WORK INSTRUCTION — Transcribe every record that appears below, exactly and in full.
=== Section Start ===
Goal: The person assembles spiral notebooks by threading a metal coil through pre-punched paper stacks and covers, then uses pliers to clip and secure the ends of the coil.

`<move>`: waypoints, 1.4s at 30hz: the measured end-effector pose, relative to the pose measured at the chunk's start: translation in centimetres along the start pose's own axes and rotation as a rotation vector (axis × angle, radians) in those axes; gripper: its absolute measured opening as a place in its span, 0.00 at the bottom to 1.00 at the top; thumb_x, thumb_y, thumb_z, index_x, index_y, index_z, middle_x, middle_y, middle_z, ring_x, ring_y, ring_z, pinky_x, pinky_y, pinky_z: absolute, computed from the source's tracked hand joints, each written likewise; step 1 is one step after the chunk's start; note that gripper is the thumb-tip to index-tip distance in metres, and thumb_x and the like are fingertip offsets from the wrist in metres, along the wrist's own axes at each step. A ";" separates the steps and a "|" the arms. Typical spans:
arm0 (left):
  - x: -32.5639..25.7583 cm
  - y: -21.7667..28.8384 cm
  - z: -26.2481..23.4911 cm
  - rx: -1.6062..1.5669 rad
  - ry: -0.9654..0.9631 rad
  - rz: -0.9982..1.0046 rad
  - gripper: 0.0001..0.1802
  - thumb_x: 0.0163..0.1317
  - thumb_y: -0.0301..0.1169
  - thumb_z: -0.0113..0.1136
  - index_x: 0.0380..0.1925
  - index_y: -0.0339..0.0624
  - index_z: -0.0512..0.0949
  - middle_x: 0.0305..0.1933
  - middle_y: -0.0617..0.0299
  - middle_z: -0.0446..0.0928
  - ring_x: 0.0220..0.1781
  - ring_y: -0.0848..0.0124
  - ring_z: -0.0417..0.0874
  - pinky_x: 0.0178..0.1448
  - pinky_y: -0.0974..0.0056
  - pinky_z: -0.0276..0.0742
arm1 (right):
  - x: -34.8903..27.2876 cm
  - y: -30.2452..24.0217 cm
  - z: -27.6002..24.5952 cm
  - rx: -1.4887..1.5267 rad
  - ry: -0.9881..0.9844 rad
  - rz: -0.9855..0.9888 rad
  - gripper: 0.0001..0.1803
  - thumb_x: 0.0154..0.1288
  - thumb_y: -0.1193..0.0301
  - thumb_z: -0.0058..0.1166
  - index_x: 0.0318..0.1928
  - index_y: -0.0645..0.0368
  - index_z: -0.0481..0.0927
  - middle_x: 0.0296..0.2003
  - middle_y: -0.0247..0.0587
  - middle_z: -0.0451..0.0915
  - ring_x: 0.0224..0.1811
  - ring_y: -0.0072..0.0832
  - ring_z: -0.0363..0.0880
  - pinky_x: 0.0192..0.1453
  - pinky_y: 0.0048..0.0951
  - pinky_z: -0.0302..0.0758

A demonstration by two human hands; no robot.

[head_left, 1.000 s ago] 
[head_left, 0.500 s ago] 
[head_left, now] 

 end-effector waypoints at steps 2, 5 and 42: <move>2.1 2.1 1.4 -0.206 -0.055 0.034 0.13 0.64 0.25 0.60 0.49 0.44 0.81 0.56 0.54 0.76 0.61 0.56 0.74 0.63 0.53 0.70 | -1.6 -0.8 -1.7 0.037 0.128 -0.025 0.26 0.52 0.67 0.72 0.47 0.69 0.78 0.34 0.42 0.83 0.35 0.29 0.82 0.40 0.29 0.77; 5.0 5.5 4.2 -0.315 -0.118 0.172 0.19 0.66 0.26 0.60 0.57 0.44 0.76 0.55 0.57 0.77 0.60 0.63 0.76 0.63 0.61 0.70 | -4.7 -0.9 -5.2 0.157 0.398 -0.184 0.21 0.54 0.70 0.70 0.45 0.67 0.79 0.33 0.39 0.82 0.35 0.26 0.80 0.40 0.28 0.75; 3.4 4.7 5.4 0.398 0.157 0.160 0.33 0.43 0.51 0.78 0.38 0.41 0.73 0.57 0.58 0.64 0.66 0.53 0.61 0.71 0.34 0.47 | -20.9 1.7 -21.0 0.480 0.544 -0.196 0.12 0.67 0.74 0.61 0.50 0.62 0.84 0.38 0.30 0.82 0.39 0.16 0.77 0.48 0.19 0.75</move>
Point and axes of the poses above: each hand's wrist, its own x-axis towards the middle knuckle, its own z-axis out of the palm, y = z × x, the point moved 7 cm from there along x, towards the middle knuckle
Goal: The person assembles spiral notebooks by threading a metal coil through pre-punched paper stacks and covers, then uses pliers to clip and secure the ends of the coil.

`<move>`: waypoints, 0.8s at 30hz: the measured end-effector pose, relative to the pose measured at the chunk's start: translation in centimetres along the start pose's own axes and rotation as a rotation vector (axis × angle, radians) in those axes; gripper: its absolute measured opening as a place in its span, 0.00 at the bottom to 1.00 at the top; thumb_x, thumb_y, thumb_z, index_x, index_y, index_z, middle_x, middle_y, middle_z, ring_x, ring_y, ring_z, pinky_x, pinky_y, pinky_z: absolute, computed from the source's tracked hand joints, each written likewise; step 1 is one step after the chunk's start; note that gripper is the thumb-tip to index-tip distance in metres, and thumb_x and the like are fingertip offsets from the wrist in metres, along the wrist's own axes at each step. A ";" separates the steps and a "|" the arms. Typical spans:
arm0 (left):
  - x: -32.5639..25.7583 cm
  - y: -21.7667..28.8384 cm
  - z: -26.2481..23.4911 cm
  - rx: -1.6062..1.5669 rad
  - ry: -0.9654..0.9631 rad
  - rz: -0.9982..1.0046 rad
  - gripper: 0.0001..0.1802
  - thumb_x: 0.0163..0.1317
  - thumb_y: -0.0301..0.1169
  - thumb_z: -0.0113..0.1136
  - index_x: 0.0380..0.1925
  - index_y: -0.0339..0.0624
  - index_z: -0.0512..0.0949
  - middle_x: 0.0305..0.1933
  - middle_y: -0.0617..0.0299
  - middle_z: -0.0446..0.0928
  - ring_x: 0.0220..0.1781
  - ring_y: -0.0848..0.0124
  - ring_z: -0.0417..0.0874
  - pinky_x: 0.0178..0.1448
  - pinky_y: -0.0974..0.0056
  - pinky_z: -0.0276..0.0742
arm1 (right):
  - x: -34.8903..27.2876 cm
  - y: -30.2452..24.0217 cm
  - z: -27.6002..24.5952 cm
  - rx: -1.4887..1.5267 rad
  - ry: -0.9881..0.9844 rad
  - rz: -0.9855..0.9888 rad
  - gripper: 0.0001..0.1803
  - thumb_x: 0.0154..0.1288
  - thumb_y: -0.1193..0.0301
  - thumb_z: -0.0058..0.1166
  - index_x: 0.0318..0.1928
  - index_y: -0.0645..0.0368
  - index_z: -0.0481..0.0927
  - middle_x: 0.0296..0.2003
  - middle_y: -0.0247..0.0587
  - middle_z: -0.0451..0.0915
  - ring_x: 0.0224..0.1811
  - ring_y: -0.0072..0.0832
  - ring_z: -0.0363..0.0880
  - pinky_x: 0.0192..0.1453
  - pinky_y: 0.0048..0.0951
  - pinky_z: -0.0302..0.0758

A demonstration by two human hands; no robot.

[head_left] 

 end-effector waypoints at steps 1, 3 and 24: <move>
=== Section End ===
ANSWER BELOW —
Goal: The person assembles spiral notebooks by threading a metal coil through pre-punched paper stacks and covers, then uses pliers to clip and secure the ends of the coil.

`<move>`: waypoints, 1.4s at 30hz: the measured end-effector pose, relative to the pose measured at the chunk's start: translation in centimetres along the start pose's own axes and rotation as a rotation vector (axis × angle, radians) in those axes; gripper: its absolute measured opening as a place in its span, 0.00 at the bottom to 1.00 at the top; thumb_x, thumb_y, thumb_z, index_x, index_y, index_z, middle_x, middle_y, middle_z, ring_x, ring_y, ring_z, pinky_x, pinky_y, pinky_z: absolute, computed from the source's tracked hand joints, each written likewise; step 1 is one step after the chunk's start; note that gripper is the thumb-tip to index-tip distance in metres, and thumb_x and the like are fingertip offsets from the wrist in metres, along the wrist's own axes at each step. A ";" separates the steps and a "|" the arms. Typical spans:
arm0 (left):
  - x: -32.5639..25.7583 cm
  - y: -21.7667..28.8384 cm
  - z: -26.2481..23.4911 cm
  - rx: -1.6062..1.5669 rad
  - ry: -0.9654..0.9631 rad
  - rz: -0.9982..1.0046 rad
  - gripper: 0.0001..0.1802
  - thumb_x: 0.0163..0.1317
  - thumb_y: -0.0301..0.1169
  - thumb_z: -0.0113..0.1136
  - index_x: 0.0380..0.1925
  - index_y: -0.0339..0.0624
  - index_z: -0.0512..0.0949
  - middle_x: 0.0305..0.1933
  - middle_y: -0.0617..0.0299
  - middle_z: -0.0446..0.0928
  - ring_x: 0.0220..0.1781
  - ring_y: -0.0848..0.0124
  - ring_z: -0.0417..0.0874
  - pinky_x: 0.0178..0.1448
  - pinky_y: -0.0974..0.0056
  - pinky_z: -0.0276..0.0742
arm1 (right):
  - x: -34.8903..27.2876 cm
  - y: -30.2452..24.0217 cm
  - z: -27.6002..24.5952 cm
  - rx: -1.4887..1.5267 rad
  - ry: -0.9881..0.9844 rad
  - rz: -0.9855..0.9888 rad
  - gripper: 0.0001..0.1803
  - thumb_x: 0.0154..0.1288
  - thumb_y: -0.1193..0.0301
  - thumb_z: -0.0058..0.1166
  - index_x: 0.0318..0.1928
  - index_y: -0.0645..0.0368
  - index_z: -0.0481..0.0927
  - middle_x: 0.0296..0.2003
  - middle_y: -0.0247..0.0587
  - middle_z: -0.0451..0.0915
  - ring_x: 0.0224..0.1811
  - ring_y: -0.0072..0.0832
  - ring_z: -0.0363..0.0880
  - pinky_x: 0.0192..0.1453
  - pinky_y: 0.0048..0.0951
  - pinky_z: -0.0302..0.0758

A demonstration by two human hands; no robot.

[head_left, 1.000 s ago] 
[head_left, 0.500 s ago] 
[head_left, now] 

 end-effector waypoints at steps 2, 5 and 42: <move>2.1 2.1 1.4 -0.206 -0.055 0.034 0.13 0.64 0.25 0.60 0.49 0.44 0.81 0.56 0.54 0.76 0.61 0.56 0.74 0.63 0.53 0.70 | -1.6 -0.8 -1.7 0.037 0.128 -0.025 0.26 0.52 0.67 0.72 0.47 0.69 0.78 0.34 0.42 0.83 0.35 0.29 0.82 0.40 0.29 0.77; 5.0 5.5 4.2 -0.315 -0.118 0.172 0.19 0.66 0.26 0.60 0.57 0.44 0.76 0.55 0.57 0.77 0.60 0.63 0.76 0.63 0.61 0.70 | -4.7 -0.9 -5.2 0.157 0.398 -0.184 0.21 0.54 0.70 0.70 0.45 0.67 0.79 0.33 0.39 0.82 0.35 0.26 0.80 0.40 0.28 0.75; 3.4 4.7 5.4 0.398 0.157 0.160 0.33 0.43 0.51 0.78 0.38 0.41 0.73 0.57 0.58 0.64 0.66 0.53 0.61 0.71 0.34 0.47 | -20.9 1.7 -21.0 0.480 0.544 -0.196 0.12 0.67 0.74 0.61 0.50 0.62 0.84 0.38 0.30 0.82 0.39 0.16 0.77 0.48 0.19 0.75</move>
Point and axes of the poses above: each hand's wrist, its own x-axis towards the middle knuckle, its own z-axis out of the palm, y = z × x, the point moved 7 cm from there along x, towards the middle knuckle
Goal: The person assembles spiral notebooks by threading a metal coil through pre-punched paper stacks and covers, then uses pliers to clip and secure the ends of the coil.

`<move>`: waypoints, 0.8s at 30hz: the measured end-effector pose, relative to the pose measured at the chunk's start: translation in centimetres along the start pose's own axes and rotation as a rotation vector (axis × angle, radians) in those axes; gripper: its absolute measured opening as a place in its span, 0.00 at the bottom to 1.00 at the top; thumb_x, thumb_y, thumb_z, index_x, index_y, index_z, middle_x, middle_y, middle_z, ring_x, ring_y, ring_z, pinky_x, pinky_y, pinky_z: absolute, computed from the source's tracked hand joints, each written likewise; step 1 is one step after the chunk's start; note that gripper is the thumb-tip to index-tip distance in metres, and thumb_x and the like are fingertip offsets from the wrist in metres, along the wrist's own axes at each step. A ";" separates the steps and a "|" the arms. Typical spans:
arm0 (left):
  - x: -32.5639..25.7583 cm
  - y: -21.7667..28.8384 cm
  - z: -26.2481..23.4911 cm
  - rx: -1.6062..1.5669 rad
  - ry: -0.9654..0.9631 rad
  - rz: -0.9982..1.0046 rad
  - gripper: 0.0001..0.1802
  - thumb_x: 0.0163..0.1317
  - thumb_y: -0.0301..0.1169
  - thumb_z: -0.0113..0.1136
  - index_x: 0.0380..0.1925
  - index_y: -0.0339..0.0624
  - index_z: -0.0512..0.0949
  - middle_x: 0.0305..0.1933
  - middle_y: -0.0617..0.0299
  - middle_z: -0.0446..0.0928
  - ring_x: 0.0220..0.1781
  - ring_y: -0.0848..0.0124
  - ring_z: -0.0417..0.0874
  - pinky_x: 0.0178..0.1448
  - pinky_y: -0.0974..0.0056
  - pinky_z: -0.0276..0.0742
arm1 (right):
  - x: -34.8903..27.2876 cm
  - y: -30.2452..24.0217 cm
  - z: -27.6002..24.5952 cm
  - rx: -1.4887..1.5267 rad
  - ry: -0.9881..0.9844 rad
  - rz: -0.9855..0.9888 rad
  - gripper: 0.0001..0.1803
  - thumb_x: 0.0154..0.1288
  - thumb_y: -0.1193..0.0301
  - thumb_z: -0.0058..0.1166
  - index_x: 0.0318..0.1928
  - index_y: -0.0645..0.0368
  - index_z: -0.0481..0.0927
  - middle_x: 0.0296..0.2003
  - middle_y: -0.0247..0.0587
  - middle_z: -0.0451..0.0915
  - ring_x: 0.0224..0.1811
  - ring_y: -0.0072..0.0832
  - ring_z: -0.0363..0.0880
  - pinky_x: 0.0192..0.1453
  - pinky_y: 0.0048..0.0951
  - pinky_z: -0.0302..0.0758

A demonstration by two human hands; no robot.

[head_left] 

 end-effector waypoints at steps 1, 3 and 24: <move>

What the exercise asked for is now complete.